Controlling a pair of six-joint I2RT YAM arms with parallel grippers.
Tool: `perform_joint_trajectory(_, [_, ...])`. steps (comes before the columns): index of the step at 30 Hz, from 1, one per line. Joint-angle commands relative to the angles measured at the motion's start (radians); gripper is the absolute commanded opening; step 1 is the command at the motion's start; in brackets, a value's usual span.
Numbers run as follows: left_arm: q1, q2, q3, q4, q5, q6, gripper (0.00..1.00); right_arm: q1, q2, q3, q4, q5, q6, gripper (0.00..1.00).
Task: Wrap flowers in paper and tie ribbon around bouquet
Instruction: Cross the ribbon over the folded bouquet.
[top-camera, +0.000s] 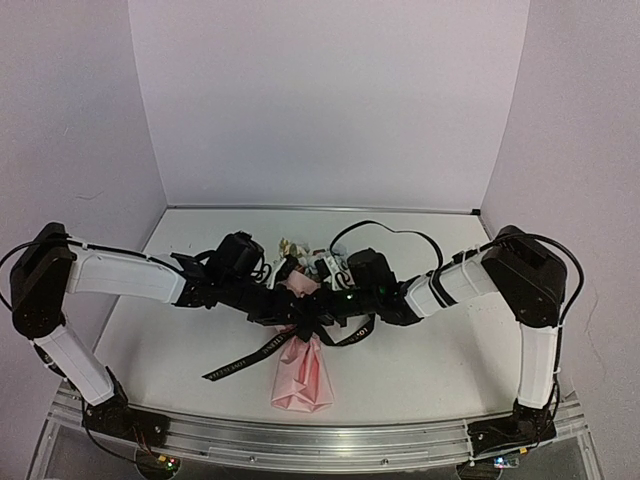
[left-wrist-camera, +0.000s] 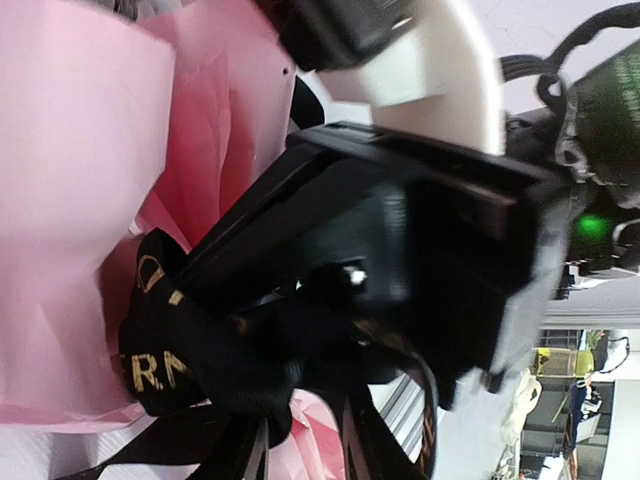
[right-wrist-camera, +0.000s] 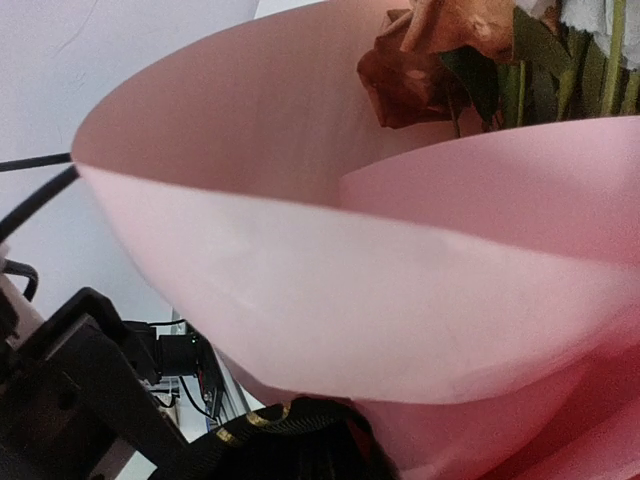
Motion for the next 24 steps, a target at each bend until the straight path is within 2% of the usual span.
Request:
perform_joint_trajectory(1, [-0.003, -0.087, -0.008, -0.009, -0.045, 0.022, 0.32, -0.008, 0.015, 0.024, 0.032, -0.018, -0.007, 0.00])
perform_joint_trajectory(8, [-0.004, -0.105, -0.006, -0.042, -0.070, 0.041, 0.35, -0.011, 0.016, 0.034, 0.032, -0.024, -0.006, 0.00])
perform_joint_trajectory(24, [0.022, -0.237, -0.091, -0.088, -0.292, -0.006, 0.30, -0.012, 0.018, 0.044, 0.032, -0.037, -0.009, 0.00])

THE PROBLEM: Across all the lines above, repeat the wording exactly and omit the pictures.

SOLUTION:
Controlling a pair of six-joint I2RT YAM arms with parallel grippers.
Tool: `perform_joint_trajectory(_, [_, ...])`. steps (comes before the columns): index of the step at 30 Hz, from 1, one per line. Joint-angle commands relative to the angles measured at the motion's start (radians); gripper is the absolute commanded opening; step 1 is the command at the motion's start; in brackets, a value's usual span.
Numbers run as follows: left_arm: q1, q2, q3, q4, q5, q6, gripper (0.00..1.00); right_arm: q1, q2, q3, q4, q5, q6, gripper (0.00..1.00).
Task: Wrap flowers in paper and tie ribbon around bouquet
Instruction: Cross the ribbon over the folded bouquet.
[top-camera, +0.000s] 
[left-wrist-camera, +0.000s] 
[right-wrist-camera, +0.000s] 
Motion for the next 24 steps, a target at each bend until the straight path is within 2% of the usual span.
Request:
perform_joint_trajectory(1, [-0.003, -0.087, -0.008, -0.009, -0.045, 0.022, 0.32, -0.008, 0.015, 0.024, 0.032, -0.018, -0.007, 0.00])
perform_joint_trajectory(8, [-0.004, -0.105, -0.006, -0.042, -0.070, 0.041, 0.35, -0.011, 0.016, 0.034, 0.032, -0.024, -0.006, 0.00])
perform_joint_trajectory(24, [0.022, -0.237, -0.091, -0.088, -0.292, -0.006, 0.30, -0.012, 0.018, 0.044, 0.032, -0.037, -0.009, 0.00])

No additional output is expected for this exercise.